It would also be a travesty for Syria, says Dr. Taylor.

"Aramaic is a constant reminder of the international importance of
Syria in the ancient world, when it was a beacon of learning and
culture that had a profound impact worldwide," he says. "It mirrors
the cultural, linguistic and religious diversity that has always been
of such great importance in Syria and is key to its long-term

A last remnant of Jesus's language
Modern branches of the language are still spoken across southeast
Turkey, northern Iraq, and northwest Iran.

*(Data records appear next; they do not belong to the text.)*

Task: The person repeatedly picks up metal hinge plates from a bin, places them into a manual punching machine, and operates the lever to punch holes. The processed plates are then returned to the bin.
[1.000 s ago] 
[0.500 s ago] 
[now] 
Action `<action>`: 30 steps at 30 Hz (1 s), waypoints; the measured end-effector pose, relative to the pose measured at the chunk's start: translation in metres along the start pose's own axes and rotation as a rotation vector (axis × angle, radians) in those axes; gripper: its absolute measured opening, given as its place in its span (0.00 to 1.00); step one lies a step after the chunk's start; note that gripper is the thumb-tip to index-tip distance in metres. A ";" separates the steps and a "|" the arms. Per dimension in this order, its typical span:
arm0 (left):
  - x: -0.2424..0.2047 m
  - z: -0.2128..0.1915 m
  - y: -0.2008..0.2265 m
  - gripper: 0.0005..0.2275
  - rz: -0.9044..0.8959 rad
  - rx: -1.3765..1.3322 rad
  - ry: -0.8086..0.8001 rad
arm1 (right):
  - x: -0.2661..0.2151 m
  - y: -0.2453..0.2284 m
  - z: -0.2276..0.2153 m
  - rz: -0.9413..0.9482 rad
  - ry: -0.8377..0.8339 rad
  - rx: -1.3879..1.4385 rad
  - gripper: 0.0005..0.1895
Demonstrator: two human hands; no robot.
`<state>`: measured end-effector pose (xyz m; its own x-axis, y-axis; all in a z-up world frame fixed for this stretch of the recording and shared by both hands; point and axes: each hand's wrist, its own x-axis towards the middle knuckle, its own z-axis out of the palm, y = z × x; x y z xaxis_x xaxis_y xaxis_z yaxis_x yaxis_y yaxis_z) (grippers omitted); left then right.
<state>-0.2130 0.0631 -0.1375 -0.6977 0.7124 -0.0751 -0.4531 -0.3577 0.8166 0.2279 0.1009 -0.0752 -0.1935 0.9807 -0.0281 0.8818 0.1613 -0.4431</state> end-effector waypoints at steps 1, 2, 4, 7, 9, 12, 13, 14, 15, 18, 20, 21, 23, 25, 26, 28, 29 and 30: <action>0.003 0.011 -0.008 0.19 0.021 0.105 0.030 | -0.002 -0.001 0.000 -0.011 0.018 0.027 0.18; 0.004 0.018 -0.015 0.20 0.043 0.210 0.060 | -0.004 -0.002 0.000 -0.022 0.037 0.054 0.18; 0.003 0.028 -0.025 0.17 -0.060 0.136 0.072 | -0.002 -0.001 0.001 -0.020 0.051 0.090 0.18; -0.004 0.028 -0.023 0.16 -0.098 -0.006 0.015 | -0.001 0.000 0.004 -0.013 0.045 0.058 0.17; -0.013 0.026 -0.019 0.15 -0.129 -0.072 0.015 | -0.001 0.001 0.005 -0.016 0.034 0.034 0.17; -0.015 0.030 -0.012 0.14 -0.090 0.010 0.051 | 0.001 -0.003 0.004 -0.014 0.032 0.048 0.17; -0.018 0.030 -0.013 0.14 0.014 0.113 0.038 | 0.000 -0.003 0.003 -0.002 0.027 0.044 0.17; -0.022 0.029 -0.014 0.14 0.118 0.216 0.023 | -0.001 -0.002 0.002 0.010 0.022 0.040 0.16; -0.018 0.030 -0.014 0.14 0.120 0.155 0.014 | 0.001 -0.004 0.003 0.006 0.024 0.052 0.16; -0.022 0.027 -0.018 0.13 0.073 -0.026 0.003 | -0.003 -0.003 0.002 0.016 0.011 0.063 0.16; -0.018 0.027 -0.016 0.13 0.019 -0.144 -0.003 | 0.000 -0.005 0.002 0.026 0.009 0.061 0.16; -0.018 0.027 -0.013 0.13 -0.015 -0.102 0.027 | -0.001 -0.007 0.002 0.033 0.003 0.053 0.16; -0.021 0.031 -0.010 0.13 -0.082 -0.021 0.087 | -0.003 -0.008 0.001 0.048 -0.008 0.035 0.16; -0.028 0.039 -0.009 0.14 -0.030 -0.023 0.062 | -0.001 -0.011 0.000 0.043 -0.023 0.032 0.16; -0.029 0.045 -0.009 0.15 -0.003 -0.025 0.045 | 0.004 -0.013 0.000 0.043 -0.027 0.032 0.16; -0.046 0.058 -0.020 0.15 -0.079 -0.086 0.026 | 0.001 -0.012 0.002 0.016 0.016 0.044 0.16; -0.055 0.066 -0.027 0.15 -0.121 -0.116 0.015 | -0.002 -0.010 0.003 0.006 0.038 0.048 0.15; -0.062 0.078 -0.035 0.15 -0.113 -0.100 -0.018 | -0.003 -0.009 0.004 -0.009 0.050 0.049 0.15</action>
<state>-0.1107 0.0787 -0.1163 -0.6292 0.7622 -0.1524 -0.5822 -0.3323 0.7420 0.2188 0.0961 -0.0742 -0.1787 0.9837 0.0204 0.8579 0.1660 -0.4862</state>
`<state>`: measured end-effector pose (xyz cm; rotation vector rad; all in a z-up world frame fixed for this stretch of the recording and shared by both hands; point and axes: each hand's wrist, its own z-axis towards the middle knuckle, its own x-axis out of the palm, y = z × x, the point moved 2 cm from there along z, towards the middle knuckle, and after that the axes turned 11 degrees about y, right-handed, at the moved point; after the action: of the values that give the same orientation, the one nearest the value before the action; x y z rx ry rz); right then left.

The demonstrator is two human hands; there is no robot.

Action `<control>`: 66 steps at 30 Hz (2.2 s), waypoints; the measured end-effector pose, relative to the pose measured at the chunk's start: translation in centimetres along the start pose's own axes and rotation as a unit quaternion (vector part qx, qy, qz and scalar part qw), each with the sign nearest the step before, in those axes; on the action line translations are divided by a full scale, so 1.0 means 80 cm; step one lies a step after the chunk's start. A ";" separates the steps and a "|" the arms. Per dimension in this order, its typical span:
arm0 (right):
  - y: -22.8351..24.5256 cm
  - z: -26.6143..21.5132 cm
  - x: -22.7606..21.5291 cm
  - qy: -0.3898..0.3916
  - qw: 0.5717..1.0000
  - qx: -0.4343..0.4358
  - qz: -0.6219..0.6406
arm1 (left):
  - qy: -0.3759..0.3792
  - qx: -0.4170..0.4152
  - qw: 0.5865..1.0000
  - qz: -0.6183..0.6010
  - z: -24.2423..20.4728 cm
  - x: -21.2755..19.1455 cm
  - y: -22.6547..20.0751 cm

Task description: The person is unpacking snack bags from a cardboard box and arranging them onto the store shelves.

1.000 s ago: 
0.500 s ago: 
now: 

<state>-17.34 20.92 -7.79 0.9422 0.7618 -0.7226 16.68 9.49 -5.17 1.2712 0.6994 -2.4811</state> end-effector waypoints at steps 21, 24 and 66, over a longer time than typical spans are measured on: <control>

But the dialect spoken by its inhabitants – as well as the residents
of two nearby, mostly Muslim, villages – is the only survivor of
Western Aramaic, the closest modern descendant to the language spoken
by Jesus and his disciples.

It would, in all probability, have been spoken by the Christian martyr
St. Thecla, a disciple of St. Paul whose tomb in Malula draws pilgrims
from around the world.

"It's quite extraordinary," says Annyck Wustyn, a 63-year-old visitor
from France. "In our country, where we are mostly Catholic, Aramaic is
like a myth. Now I know it is a reality."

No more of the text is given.